'''
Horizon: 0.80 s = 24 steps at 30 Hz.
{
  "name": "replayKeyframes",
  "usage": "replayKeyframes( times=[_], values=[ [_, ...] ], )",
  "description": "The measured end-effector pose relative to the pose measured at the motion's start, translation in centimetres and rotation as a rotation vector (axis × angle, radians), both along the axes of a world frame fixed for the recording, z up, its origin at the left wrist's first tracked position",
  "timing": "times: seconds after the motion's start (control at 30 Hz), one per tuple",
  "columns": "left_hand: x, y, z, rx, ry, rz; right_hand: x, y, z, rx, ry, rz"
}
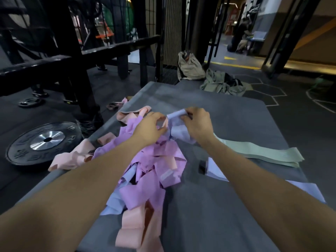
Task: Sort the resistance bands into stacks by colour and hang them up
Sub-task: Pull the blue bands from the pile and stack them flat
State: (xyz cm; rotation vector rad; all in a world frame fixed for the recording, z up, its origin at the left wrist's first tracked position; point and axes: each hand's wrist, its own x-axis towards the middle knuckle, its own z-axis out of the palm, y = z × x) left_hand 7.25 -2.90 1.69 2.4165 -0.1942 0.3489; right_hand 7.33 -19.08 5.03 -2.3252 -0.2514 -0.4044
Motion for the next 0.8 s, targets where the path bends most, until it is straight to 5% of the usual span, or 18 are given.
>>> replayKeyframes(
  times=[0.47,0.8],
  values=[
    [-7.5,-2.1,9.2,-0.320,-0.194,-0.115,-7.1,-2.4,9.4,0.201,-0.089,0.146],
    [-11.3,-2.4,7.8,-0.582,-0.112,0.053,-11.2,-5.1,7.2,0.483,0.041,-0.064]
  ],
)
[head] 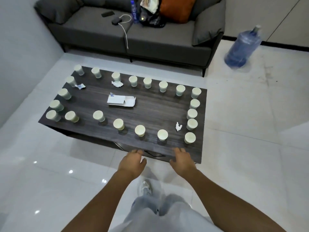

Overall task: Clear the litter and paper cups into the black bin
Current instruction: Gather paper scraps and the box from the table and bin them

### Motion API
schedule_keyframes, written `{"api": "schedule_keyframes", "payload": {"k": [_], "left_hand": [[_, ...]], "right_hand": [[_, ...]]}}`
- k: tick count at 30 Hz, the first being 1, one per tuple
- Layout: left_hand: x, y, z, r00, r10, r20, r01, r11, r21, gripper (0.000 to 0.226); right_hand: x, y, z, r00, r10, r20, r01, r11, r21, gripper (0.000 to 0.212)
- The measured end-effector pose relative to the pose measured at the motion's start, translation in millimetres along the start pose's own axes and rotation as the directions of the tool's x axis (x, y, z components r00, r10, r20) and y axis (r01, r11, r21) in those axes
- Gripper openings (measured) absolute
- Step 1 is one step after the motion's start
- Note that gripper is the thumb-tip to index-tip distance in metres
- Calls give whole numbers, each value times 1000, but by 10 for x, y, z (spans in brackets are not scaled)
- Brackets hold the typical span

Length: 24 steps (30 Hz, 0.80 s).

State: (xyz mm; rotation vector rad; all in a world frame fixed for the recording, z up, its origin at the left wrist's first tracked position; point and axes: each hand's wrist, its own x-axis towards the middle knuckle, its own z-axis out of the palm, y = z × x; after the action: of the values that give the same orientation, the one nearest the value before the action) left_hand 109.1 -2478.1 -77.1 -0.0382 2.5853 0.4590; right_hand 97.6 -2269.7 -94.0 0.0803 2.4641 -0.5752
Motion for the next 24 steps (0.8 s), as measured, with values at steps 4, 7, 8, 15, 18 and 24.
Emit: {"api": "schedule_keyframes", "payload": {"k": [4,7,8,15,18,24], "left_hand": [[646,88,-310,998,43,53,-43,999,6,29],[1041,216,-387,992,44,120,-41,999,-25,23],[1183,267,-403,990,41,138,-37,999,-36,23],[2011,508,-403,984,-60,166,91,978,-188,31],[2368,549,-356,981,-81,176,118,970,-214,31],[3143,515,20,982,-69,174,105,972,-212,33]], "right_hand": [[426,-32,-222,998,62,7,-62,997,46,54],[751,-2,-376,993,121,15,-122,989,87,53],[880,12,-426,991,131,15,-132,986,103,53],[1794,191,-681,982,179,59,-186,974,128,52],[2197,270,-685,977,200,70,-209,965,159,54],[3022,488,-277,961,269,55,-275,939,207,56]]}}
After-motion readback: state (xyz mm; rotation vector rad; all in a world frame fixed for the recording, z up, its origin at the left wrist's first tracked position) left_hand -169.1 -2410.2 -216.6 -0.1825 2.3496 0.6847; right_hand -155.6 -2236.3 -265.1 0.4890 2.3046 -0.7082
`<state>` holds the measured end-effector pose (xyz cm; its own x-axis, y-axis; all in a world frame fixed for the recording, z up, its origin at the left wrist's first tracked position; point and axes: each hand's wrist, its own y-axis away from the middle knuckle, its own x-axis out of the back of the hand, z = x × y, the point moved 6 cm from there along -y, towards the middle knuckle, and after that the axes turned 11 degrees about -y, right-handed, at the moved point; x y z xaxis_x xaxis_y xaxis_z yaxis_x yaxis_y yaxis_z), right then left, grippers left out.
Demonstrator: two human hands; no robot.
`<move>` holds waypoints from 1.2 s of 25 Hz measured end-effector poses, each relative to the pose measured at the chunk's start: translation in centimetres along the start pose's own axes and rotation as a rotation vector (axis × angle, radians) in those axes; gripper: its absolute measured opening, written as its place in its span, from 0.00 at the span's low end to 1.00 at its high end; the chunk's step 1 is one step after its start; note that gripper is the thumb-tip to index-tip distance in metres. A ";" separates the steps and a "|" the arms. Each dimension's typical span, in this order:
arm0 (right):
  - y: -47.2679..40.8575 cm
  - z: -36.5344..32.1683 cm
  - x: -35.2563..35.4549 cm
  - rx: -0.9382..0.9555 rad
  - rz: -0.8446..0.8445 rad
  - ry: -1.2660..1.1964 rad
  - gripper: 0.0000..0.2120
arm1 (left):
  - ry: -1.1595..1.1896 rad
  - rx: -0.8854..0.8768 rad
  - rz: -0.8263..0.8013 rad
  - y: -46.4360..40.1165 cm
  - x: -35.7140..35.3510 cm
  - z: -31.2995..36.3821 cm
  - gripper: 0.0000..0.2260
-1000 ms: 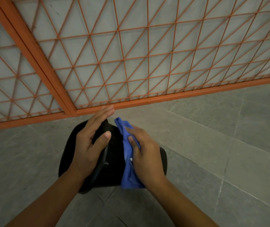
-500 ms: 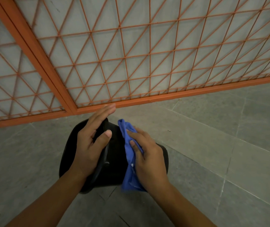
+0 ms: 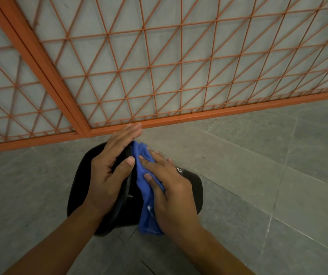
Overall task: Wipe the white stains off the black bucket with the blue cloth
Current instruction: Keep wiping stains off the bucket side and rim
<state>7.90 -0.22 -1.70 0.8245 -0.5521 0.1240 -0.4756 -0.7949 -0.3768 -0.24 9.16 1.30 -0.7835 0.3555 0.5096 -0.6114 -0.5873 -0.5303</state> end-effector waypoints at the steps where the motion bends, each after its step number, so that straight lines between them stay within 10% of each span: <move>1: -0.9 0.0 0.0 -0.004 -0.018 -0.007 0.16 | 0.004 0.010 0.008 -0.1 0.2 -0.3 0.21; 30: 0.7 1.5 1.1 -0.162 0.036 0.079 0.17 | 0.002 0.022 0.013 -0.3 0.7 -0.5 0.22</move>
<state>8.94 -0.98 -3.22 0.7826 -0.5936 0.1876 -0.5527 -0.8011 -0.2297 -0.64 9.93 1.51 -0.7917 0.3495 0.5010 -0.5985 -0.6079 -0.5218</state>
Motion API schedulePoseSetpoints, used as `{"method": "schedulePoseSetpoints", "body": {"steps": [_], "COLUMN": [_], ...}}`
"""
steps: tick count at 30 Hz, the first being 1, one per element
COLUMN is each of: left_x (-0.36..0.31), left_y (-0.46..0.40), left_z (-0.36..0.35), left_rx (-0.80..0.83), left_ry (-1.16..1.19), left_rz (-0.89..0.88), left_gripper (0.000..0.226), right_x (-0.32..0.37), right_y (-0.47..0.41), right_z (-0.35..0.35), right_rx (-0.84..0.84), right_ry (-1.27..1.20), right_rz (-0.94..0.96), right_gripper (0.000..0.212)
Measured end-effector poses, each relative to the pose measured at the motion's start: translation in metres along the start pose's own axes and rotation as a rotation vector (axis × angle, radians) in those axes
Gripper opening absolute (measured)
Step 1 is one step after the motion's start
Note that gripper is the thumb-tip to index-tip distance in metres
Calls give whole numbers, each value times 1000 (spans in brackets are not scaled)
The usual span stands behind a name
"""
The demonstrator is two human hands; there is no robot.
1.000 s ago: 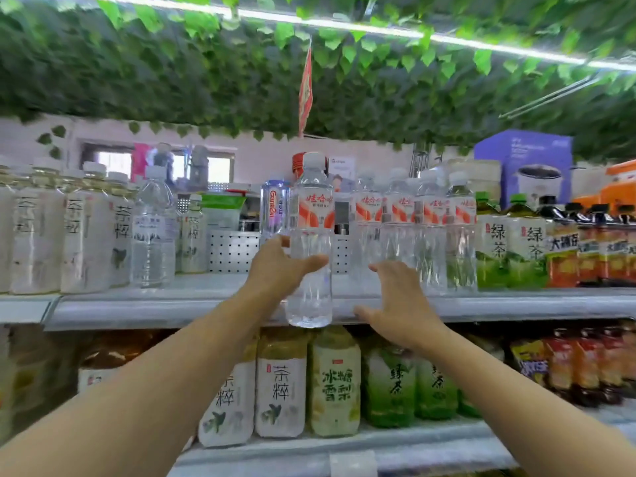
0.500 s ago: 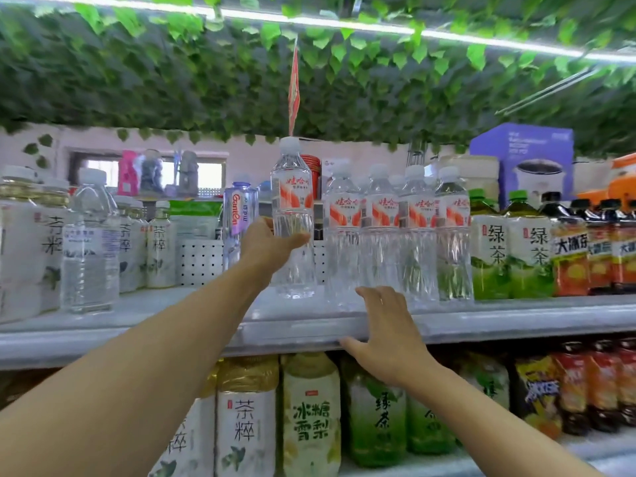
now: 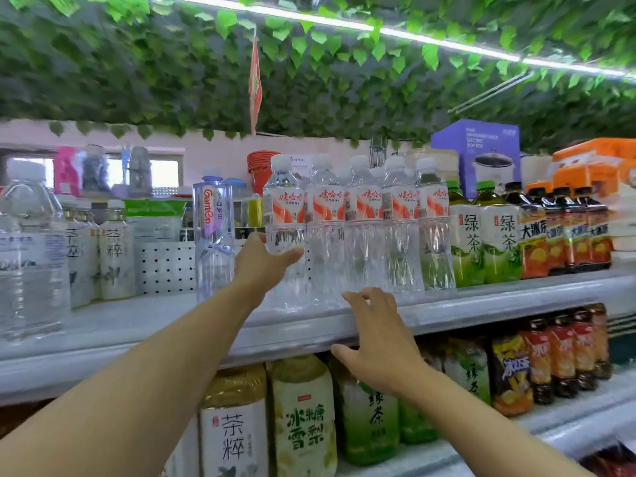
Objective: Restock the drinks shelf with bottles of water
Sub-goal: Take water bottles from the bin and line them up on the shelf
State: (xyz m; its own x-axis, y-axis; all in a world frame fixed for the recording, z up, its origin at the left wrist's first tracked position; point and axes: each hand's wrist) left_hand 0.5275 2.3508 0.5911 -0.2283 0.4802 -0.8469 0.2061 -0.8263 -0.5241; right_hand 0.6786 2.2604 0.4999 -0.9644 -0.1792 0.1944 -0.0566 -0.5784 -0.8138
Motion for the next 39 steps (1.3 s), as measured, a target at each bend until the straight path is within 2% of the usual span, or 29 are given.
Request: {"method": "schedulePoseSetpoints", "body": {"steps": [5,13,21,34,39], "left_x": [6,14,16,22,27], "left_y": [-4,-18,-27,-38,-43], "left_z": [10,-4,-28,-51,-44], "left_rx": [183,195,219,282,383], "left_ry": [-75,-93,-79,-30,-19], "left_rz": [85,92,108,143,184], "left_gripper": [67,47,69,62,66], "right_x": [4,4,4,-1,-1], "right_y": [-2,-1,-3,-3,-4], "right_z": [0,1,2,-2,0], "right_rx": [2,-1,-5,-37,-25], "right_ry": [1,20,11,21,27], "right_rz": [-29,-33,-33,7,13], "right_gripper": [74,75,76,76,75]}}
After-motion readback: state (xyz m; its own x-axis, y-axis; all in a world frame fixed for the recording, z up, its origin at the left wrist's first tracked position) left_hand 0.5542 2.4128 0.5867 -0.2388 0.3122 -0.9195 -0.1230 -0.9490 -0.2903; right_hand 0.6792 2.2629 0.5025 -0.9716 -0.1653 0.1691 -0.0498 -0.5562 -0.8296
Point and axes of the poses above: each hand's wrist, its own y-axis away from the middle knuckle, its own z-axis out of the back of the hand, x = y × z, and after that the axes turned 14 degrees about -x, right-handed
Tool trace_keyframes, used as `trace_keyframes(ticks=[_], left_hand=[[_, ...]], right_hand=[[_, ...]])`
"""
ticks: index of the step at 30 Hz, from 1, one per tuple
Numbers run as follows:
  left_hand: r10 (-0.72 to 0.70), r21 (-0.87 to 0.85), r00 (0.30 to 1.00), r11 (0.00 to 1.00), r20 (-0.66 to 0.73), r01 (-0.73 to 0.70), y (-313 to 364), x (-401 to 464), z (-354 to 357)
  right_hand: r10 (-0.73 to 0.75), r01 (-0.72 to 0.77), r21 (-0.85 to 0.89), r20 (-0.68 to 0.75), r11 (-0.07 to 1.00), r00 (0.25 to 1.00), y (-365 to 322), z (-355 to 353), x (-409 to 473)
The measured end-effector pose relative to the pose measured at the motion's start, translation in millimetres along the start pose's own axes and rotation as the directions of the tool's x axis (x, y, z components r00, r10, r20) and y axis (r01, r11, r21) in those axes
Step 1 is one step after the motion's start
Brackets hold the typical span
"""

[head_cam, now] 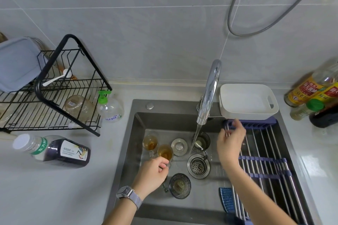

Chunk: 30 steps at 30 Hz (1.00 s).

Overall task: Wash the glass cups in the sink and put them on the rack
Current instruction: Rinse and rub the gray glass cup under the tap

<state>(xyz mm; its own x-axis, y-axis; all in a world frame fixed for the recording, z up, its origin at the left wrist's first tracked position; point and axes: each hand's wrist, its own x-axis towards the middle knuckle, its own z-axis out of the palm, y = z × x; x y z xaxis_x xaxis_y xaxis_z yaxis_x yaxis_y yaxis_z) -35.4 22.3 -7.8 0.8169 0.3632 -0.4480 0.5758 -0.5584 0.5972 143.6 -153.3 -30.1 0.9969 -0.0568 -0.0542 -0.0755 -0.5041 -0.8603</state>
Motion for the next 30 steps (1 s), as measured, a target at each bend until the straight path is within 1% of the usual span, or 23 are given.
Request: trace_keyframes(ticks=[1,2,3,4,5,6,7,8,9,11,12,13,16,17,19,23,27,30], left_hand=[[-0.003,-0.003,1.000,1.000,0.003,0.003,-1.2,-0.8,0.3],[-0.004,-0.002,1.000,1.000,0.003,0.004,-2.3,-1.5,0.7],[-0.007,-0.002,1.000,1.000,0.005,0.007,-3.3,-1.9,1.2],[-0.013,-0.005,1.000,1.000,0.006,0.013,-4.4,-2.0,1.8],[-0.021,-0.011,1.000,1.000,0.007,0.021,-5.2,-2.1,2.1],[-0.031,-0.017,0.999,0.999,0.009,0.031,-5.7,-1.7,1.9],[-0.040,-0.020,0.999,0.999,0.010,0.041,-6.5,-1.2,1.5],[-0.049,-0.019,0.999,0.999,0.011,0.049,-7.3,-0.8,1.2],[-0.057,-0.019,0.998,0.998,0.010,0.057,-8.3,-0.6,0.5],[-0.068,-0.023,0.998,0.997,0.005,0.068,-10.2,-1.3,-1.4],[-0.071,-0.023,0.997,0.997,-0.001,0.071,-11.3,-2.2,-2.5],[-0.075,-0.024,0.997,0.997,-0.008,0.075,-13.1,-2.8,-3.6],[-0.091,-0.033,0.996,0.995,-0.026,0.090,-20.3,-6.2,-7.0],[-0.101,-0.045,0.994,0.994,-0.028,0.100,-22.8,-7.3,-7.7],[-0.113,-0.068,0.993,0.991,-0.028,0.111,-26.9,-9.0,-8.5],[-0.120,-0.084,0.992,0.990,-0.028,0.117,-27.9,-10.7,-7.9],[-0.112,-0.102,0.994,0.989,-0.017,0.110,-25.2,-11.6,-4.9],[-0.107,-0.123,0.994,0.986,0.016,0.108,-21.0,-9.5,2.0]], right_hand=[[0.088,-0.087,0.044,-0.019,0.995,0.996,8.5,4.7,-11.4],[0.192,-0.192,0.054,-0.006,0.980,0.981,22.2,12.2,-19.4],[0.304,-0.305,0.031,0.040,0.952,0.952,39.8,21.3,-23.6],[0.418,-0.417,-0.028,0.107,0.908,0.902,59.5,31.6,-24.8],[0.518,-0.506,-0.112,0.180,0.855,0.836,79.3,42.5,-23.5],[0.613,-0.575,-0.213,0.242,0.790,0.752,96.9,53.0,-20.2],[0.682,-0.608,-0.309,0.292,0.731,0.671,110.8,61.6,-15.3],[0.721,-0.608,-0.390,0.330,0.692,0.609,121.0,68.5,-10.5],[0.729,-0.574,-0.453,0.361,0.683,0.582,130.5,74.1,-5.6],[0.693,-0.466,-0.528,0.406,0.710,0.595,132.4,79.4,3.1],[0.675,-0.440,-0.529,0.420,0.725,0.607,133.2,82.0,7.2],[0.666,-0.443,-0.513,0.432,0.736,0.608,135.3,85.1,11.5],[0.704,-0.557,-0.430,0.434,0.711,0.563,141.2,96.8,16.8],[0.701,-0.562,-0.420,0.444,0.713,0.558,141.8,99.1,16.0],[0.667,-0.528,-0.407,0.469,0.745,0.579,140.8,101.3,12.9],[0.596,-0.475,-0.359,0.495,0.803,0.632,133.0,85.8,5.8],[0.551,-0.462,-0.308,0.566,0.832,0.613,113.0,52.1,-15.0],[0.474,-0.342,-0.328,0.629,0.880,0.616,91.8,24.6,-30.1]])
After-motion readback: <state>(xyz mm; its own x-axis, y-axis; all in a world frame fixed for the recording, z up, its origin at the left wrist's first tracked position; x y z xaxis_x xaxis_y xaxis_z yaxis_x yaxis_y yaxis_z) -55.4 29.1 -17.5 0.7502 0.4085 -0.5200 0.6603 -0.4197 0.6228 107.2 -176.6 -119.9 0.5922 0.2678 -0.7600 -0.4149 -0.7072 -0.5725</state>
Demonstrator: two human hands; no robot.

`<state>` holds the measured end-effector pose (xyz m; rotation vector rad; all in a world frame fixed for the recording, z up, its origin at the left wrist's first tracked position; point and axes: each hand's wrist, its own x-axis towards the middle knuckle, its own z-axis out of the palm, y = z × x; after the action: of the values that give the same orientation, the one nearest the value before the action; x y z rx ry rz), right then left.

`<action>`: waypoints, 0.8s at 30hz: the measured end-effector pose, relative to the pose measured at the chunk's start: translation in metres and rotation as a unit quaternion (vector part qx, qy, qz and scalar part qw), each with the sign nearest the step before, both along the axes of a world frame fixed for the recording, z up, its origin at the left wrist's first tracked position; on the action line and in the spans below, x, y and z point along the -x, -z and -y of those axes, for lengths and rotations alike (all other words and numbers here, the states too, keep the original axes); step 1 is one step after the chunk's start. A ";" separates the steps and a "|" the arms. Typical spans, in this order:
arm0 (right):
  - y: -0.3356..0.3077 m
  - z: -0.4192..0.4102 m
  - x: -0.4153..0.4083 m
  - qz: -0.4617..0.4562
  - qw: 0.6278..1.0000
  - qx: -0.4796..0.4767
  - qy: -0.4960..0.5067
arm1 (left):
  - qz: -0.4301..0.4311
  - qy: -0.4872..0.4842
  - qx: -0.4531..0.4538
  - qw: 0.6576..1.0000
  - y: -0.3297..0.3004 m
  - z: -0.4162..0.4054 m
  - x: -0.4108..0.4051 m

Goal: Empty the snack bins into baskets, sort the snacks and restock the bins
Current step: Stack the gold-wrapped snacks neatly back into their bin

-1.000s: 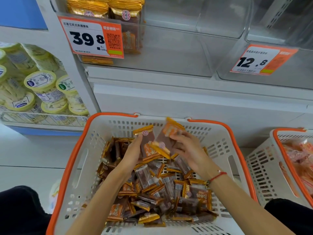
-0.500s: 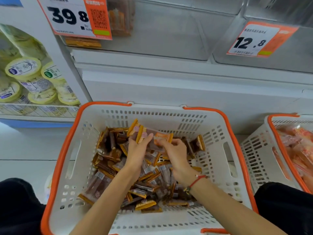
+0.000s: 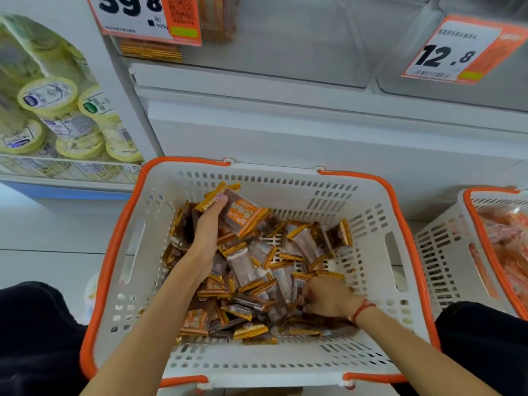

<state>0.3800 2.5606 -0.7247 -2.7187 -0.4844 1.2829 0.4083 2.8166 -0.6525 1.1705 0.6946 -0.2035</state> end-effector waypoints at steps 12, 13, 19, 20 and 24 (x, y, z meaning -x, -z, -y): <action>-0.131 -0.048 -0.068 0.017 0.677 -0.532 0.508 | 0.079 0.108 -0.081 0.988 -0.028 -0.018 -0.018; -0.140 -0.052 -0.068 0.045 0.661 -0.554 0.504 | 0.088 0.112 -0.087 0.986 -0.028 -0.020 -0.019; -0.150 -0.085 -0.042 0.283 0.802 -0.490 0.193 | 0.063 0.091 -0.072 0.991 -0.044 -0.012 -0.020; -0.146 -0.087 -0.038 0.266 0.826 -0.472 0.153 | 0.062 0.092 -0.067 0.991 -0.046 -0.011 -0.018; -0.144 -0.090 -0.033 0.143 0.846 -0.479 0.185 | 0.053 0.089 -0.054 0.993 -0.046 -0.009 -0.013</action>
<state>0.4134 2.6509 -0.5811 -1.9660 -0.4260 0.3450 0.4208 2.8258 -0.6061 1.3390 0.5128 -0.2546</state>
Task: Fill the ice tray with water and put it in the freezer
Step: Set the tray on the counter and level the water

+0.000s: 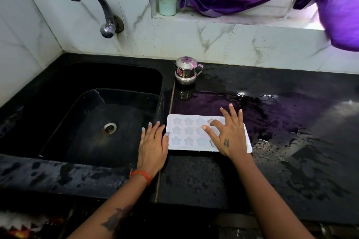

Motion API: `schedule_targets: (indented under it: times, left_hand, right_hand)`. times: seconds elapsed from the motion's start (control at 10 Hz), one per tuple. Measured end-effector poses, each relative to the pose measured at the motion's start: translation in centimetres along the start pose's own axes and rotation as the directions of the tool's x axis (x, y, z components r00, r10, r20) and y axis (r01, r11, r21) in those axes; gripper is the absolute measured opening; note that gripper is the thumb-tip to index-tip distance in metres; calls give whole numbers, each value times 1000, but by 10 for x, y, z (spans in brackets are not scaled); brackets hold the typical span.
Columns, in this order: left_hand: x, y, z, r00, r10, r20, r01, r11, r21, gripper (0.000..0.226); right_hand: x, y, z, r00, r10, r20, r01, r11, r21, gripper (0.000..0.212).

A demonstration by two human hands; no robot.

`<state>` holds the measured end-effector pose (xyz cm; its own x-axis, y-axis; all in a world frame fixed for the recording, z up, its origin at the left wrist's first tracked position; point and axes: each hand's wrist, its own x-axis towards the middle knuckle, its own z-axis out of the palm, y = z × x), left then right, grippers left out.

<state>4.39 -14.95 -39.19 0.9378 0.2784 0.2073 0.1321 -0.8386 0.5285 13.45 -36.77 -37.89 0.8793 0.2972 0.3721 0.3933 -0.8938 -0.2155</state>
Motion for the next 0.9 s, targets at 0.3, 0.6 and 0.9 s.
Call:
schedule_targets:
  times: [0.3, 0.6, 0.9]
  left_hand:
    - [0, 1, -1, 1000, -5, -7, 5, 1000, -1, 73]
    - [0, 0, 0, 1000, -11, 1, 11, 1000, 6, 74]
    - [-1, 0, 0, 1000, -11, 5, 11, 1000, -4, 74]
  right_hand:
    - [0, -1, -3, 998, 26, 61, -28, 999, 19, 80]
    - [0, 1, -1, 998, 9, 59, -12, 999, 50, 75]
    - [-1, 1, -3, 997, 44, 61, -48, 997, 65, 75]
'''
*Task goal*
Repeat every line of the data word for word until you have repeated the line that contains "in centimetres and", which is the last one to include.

*Answer section*
Horizon: 0.80 s = 24 steps at 30 Hz.
{
  "name": "replayKeyframes",
  "usage": "replayKeyframes( times=[_], values=[ [_, ...] ], )",
  "description": "The measured end-effector pose relative to the pose measured at the motion's start, translation in centimetres and rotation as a rotation vector (axis × angle, radians), both along the axes of a world frame fixed for the recording, z up, its origin at the left wrist's first tracked position",

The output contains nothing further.